Exercise input
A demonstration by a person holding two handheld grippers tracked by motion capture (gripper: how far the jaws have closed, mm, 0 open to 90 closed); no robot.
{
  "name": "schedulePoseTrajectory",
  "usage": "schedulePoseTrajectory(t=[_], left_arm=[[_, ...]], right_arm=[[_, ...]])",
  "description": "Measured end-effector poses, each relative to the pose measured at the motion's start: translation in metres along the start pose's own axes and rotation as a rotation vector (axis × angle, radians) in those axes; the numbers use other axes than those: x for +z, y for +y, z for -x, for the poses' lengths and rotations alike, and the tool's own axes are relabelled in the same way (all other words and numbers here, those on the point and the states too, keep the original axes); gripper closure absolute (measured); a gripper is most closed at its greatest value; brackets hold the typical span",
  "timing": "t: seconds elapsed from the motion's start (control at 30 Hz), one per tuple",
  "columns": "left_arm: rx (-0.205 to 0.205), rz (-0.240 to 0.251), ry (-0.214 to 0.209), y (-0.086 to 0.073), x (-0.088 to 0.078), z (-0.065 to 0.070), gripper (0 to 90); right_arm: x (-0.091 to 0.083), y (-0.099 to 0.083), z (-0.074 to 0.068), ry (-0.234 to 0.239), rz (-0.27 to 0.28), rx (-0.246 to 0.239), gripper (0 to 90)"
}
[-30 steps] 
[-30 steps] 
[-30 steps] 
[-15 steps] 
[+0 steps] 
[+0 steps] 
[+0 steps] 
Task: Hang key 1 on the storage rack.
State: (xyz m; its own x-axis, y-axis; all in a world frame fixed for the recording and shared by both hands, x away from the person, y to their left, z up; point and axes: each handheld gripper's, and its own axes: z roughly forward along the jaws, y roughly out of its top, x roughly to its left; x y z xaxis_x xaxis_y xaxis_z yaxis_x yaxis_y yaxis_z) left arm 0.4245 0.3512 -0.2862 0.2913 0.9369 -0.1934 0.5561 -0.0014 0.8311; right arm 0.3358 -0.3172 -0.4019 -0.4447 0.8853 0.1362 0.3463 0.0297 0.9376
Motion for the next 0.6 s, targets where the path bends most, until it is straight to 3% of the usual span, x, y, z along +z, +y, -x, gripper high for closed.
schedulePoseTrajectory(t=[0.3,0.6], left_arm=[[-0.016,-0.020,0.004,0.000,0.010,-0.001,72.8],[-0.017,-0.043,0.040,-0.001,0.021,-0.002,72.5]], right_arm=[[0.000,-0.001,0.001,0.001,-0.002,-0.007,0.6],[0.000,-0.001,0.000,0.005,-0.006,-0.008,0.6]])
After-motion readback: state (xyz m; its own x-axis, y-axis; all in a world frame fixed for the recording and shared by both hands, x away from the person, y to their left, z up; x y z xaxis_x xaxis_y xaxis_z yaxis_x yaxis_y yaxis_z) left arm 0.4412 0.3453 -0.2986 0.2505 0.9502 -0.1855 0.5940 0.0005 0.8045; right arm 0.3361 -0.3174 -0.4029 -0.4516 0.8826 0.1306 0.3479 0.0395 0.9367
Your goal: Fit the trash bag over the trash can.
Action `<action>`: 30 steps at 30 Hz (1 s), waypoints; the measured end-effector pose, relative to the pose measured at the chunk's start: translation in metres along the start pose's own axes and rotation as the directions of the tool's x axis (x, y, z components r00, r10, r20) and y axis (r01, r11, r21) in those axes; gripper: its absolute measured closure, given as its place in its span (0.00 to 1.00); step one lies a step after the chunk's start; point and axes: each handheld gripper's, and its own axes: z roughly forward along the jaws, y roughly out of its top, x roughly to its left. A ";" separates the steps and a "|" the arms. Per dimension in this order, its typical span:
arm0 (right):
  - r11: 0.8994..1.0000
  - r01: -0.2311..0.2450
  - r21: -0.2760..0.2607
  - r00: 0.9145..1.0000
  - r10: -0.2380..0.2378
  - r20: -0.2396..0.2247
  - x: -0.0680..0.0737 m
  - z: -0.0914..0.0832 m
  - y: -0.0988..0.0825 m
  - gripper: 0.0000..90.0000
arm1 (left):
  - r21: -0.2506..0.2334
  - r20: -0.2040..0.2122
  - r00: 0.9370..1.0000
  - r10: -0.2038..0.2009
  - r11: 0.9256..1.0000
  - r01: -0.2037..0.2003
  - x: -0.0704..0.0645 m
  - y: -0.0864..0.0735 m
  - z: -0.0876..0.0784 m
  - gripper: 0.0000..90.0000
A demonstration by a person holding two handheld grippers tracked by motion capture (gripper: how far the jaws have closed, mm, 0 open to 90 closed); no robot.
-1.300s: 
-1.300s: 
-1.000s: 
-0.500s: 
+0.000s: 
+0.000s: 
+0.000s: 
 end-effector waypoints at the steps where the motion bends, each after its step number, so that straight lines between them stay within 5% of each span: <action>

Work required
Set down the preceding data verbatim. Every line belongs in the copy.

Solved problem
A demonstration by a person holding two handheld grippers tracked by motion capture (gripper: how far the jaws have closed, mm, 0 open to 90 closed); no robot.
{
  "name": "schedulePoseTrajectory",
  "usage": "schedulePoseTrajectory(t=[_], left_arm=[[_, ...]], right_arm=[[_, ...]])",
  "description": "Measured end-effector poses, each relative to the pose measured at the motion's start: translation in metres along the start pose's own axes and rotation as a rotation vector (axis × angle, radians) in those axes; the numbers use other axes than those: x for +z, y for +y, z for -x, for the poses' lengths and rotations alike, and the tool's own axes are relabelled in the same way (all other words and numbers here, those on the point and the states too, keep the original axes); gripper closure absolute (measured); a gripper is most closed at its greatest value; brackets hold the typical span",
  "timing": "t: seconds elapsed from the motion's start (control at 30 Hz), one per tuple",
  "columns": "left_arm: rx (-0.205 to 0.205), rz (-0.240 to 0.251), ry (-0.214 to 0.209), y (-0.086 to 0.073), x (-0.088 to 0.078), z (-0.065 to 0.070), gripper (0 to 90); right_arm: x (-0.091 to 0.083), y (-0.099 to 0.083), z (-0.074 to 0.068), ry (-0.234 to 0.239), rz (-0.27 to 0.28), rx (-0.246 to 0.239), gripper (0 to 90)"
}
[-30 steps] 
[-30 steps] 
[-30 steps] 
[-15 steps] 
[+0 steps] 
[+0 steps] 
[+0 steps] 
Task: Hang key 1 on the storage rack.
State: (xyz m; its own x-axis, y-axis; all in a world frame fixed for the recording and shared by both hands, x away from the person, y to their left, z up; point and axes: each handheld gripper's, and its own axes: z roughly forward along the jaws, y roughly out of its top, x roughly to its left; x y z xaxis_x xaxis_y xaxis_z yaxis_x yaxis_y yaxis_z) left arm 0.4245 0.3512 -0.2862 0.2913 0.9369 -0.1934 0.5561 -0.0014 0.8311; right arm 0.3358 -0.3172 -0.4019 -0.4447 0.8853 0.1362 0.3463 0.0297 0.9376
Motion for the next 0.6 s, targets where the path bends most, until it is straight to 3% of the usual span, x, y, z along +z, +y, -x, gripper high for closed.
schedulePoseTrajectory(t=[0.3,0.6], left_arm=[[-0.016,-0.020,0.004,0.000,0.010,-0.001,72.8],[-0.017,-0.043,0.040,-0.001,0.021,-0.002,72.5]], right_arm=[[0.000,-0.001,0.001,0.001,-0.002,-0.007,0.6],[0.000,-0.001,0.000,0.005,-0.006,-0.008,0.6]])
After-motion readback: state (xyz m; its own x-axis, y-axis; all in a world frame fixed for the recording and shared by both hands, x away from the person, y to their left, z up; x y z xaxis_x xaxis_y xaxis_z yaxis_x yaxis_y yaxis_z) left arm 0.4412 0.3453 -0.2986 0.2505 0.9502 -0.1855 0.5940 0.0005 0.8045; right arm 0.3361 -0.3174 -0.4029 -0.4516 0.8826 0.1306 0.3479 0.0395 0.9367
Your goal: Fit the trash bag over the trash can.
Action `<action>`: 30 steps at 30 Hz (1 s), waypoints; the measured end-effector pose, relative to the pose measured at the chunk's start: translation in metres along the start pose's own axes and rotation as the directions of the tool's x axis (x, y, z components r00, r10, r20) and y axis (r01, r11, r21) in those axes; gripper: its absolute measured closure, given as its place in its span (0.00 to 1.00); step one lies a step after the chunk's start; point and axes: each handheld gripper's, and its own axes: z roughly forward along the jaws, y roughly out of its top, x roughly to its left. A ";" separates the steps and a "|" the arms. Per dimension in this order, its typical span:
arm0 (right):
  - r11: 0.8994..1.0000
  - r01: -0.2311..0.2450
  - r21: -0.2760..0.2607
  - r00: 0.9145..1.0000
  - r10: -0.2380..0.2378
  - r20: -0.2396..0.2247
  - x: -0.0680..0.0737 m
  - z: -0.0914..0.0832 m
  - y: -0.0988..0.0825 m
  - gripper: 0.0000..90.0000
arm1 (left):
  - r21: -0.2506..0.2334
  - r20: -0.2040..0.2122
  - r00: 0.9370..1.0000
  - r10: -0.2038..0.2009
  - r11: 0.9256..1.0000
  - r01: -0.2037..0.2003
  - x: -0.0704..0.0645 m
  - y: -0.0864..0.0735 m
  - z: -0.0876..0.0784 m
  - gripper: 0.0000..90.0000
A demonstration by a person holding two handheld grippers tracked by motion capture (gripper: how far the jaws have closed, mm, 0 open to 90 closed); no robot.
-1.300s: 
-1.300s: 
-1.000s: 
-0.500s: 
+0.000s: 
+0.000s: 
+0.000s: 
 end-effector waypoints at the steps where the motion bends, each after its step number, so that straight lines between them stay within 5% of each span: <action>

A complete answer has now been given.